L’autobiografia tratta principalmente dei primi anni e di quelli antecedenti. L’idea sull’importanza della genetica è dimostrata dal suo commento sulla “qualità emotiva del mio patrimonio materno”, e la convinzione che non sarebbe morto per apoplessia “a causa del suono delle arterie legate alla struttura paterna”. Verso la fine egli scrisse riguardo “il giudizio paterno che censura… l’impulso materno” e continuò con l’affermazione che “la parte paterna e materna non erano mai saldate in me in maniera viva, ma solo fissate”. Questa estrema attenzione sul suo ambiente e sul patrimonio ancestrale si accorda perfettamente con la convinzione riguardo l’importanza dell’ereditarietà sia in salute che in malattia. Nell’ultimo periodo della sua vita, a seguito dell’incontro con Galton, divenne un sostenitore della teoria della degenerazione.

La sua descrizione di quando era studente è alquanto strana, ma non sembrano esserci dubbi sul fatto che avesse una memoria straordinaria, come venne confermato da George Savage: “Egli diceva che avesse una memoria visiva insolita e che se fatta una domanda, egli sembrava capace di copiare la risposta da un libro di testo. Non c’è dubbio che avesse una fantastica memoria e che era sempre pronto con citazioni da Shakespeare, dalla Bibbia e da certi poeti”.
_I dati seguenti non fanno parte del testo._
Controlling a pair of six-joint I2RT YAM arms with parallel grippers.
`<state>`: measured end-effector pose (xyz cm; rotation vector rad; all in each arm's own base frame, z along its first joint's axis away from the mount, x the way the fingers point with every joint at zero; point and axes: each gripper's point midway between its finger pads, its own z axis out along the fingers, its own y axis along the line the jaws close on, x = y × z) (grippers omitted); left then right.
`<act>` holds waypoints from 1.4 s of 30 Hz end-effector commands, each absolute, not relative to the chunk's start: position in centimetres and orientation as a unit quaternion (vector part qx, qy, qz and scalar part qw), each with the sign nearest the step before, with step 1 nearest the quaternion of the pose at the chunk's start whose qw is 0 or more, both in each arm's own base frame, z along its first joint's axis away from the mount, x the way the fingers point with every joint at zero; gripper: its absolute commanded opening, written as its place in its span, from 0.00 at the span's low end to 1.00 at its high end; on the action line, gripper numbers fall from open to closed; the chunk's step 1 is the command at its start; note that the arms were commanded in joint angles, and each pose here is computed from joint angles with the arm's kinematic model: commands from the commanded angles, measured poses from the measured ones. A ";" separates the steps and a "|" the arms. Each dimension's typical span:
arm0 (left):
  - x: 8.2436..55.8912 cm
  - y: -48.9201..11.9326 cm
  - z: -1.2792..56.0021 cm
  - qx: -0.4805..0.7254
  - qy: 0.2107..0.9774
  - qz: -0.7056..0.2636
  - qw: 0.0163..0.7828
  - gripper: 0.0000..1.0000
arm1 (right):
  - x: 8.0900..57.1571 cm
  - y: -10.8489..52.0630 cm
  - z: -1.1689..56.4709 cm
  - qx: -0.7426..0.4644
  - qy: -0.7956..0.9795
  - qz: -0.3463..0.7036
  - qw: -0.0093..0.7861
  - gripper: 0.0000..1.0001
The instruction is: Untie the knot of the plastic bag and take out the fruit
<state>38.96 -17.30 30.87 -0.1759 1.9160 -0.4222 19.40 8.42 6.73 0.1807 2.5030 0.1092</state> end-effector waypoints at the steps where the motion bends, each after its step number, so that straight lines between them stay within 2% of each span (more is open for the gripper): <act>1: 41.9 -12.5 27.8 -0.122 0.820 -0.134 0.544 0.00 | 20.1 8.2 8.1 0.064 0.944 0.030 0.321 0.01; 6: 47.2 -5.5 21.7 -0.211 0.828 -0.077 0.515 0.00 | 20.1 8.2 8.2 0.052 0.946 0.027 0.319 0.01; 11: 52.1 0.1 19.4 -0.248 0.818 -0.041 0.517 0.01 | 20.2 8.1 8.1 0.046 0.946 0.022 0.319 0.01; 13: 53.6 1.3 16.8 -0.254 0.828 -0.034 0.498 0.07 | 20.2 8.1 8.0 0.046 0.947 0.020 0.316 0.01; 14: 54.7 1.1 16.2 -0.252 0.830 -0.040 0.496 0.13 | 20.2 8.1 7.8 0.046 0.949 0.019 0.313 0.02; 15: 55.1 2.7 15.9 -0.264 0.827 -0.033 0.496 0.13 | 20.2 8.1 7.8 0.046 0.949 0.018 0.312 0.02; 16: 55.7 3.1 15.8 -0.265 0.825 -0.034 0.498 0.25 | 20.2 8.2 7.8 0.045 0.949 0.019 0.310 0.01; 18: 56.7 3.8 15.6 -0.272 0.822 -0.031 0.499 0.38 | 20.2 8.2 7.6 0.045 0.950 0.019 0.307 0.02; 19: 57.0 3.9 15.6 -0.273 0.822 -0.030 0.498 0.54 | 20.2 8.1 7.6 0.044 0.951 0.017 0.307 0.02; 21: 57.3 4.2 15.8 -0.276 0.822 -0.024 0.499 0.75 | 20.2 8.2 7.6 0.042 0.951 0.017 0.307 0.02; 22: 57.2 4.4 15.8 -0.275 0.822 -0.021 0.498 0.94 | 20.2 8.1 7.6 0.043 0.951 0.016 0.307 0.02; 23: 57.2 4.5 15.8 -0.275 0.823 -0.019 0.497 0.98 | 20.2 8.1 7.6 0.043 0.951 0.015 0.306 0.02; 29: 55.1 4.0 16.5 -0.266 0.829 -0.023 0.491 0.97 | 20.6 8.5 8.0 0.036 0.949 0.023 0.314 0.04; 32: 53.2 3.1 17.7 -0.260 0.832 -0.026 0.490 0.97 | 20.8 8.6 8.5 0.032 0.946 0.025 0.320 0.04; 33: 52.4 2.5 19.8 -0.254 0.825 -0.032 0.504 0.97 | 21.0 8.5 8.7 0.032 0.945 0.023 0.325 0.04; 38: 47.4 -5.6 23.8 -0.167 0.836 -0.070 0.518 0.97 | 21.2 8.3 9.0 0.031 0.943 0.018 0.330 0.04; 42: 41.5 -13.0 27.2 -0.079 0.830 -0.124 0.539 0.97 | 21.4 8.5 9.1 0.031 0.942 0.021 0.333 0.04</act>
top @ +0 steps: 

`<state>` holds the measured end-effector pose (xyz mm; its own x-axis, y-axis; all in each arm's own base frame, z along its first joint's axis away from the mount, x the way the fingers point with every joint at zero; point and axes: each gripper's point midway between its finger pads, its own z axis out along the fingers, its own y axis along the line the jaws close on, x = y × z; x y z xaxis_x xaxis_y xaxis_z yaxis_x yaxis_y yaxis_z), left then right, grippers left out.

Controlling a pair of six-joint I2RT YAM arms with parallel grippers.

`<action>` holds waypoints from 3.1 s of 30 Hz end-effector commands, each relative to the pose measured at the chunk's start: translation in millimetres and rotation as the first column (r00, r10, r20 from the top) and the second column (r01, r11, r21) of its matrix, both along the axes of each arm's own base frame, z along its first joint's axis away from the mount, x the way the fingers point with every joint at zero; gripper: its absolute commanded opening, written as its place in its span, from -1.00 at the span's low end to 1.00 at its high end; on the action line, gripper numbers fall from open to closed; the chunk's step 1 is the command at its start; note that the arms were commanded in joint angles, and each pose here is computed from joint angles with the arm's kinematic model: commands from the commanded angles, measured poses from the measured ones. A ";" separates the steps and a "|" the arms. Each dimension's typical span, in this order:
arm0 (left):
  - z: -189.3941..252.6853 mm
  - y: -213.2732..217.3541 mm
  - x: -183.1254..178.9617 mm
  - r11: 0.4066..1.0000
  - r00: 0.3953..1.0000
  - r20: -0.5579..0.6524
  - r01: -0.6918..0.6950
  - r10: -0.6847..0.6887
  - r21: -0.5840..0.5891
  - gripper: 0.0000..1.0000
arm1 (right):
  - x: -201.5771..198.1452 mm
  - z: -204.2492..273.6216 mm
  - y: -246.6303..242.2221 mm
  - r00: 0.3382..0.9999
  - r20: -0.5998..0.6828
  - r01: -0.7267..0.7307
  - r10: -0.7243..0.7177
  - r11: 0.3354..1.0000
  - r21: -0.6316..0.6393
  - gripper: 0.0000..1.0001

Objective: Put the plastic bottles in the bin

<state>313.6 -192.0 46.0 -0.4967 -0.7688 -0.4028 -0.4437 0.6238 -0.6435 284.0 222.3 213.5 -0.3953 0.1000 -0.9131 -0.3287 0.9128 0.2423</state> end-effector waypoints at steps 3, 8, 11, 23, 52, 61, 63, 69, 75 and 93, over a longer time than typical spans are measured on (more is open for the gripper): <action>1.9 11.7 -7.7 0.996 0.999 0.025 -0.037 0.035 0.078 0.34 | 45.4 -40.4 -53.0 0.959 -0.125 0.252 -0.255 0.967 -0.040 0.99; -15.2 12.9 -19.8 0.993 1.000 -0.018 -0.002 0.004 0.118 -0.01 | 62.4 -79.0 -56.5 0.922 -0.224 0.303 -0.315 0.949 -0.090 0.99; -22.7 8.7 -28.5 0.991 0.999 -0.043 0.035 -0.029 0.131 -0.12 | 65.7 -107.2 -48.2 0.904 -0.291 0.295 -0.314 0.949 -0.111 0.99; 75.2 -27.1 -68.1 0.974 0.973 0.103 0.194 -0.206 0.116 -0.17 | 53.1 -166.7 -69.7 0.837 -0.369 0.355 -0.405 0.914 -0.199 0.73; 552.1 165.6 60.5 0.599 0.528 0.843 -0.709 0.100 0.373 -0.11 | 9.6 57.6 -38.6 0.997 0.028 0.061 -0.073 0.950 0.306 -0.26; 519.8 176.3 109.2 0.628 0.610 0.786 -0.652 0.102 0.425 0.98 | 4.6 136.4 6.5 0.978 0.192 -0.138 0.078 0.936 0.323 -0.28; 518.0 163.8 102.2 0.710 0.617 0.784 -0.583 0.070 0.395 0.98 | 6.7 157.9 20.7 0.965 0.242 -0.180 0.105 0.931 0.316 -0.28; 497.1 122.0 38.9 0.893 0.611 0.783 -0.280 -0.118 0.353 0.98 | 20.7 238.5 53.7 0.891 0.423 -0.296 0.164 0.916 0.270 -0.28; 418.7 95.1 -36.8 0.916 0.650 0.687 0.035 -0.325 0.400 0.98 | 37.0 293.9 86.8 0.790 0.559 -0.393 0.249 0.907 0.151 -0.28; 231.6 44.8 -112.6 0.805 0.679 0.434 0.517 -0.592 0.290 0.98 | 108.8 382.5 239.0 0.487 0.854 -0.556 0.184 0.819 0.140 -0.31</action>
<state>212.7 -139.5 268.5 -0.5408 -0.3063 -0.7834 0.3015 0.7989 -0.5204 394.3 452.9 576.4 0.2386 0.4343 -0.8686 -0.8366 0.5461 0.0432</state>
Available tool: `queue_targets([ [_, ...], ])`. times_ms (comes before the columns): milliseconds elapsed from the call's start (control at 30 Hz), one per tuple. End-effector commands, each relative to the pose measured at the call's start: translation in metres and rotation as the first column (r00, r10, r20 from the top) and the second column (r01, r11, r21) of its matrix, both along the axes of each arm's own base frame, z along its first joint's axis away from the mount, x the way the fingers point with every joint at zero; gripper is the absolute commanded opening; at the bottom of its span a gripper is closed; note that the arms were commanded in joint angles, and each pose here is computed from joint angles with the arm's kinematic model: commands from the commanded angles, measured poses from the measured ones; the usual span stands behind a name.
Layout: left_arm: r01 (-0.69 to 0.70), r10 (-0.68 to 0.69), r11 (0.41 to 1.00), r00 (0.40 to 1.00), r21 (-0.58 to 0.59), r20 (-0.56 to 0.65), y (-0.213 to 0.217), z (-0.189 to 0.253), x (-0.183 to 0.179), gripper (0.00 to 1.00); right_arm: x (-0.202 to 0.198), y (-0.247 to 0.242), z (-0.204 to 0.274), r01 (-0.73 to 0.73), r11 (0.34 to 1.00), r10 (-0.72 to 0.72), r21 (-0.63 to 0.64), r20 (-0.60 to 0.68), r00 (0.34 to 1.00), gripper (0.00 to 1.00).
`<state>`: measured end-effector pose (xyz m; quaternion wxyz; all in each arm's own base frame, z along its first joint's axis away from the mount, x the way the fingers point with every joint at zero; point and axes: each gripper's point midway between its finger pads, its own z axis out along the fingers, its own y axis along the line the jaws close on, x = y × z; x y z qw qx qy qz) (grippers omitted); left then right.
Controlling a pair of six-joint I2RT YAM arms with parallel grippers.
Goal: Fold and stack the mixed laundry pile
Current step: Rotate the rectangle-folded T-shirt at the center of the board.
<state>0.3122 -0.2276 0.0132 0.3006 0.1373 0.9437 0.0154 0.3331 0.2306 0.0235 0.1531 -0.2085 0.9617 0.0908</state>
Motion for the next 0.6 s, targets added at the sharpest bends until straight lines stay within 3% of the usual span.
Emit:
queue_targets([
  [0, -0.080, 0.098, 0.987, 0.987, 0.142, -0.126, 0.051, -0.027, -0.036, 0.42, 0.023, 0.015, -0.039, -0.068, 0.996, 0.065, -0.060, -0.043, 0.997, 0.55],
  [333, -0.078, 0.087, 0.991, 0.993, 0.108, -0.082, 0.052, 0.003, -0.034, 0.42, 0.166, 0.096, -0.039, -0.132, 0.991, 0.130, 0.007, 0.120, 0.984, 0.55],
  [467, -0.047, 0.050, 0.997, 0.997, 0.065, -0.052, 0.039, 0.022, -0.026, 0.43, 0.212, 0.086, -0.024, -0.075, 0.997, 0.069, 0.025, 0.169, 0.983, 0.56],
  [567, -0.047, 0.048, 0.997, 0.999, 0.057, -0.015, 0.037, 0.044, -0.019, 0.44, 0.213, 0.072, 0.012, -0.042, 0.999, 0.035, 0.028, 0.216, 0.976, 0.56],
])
Tuttavia l’aspetto più intrigante del frammento dell’autobiografia è l’assenza di ogni dettaglio sulla sua vita lavorativa. Nel 1862, dopo tre anni come sovraintendente medico al Manchester Royal Lunatic Asylum, “divenni irrequieto e desideroso di cambiamento, rassegnai il mio incarico e mi scaraventai a Londra, senza alcuna idea di cosa dover fare là”. Tre paragrafi riassumono poi il resto della sua vita, e il più lungo di questi, l’ultimo, descrive gli eventi dal 1907 quando lui e Frederick Mott negoziarono per la sede di un nuovo ospedale per il trattamento precoce della malattia mentale, al quale Maudsley stesso contribuì con 30.000 sterline. I quarantacinque anni trascorsi tra questi due eventi furono “spesi nell’ottenere tale pratica nella follia e nello scrivere i libri che pubblicai in successione”. Il fatto che aveva editato il Journal of Mental Science per molti anni (1862-1878), che era stato il Presidente dell’Associazione Medico-psicologica nel 1870, che aveva scritto un libro di testo molto importante (The Physiology and Pathology of Mind, 1867) non furono nemmeno accennati. Forse questo accadde perché, come sottolineato da Sir James Crichton-Browne nella sua prima conferenza su Maudsley nel1920, egli conduceva una vita “in prosperità e non movimentata” ed era schivo e timido. Forse ci sono altre ragioni per questa strana omissione. Nel 1890 il suo nome non era più registrato nella lista dei membri dell’Associazione Medico-Psicologica. Sebbene nel 1912 fu nominato membro onorario, non sembrano esserci dubbi sul fatto che sia stato isolato dai suoi colleghi. Per tutta la vita si oppose ai trattamenti forzati quali il contenimento o l’eccessivo uso delle pompe gastriche e con coraggio difese i pazzi criminali dalla pena capitale.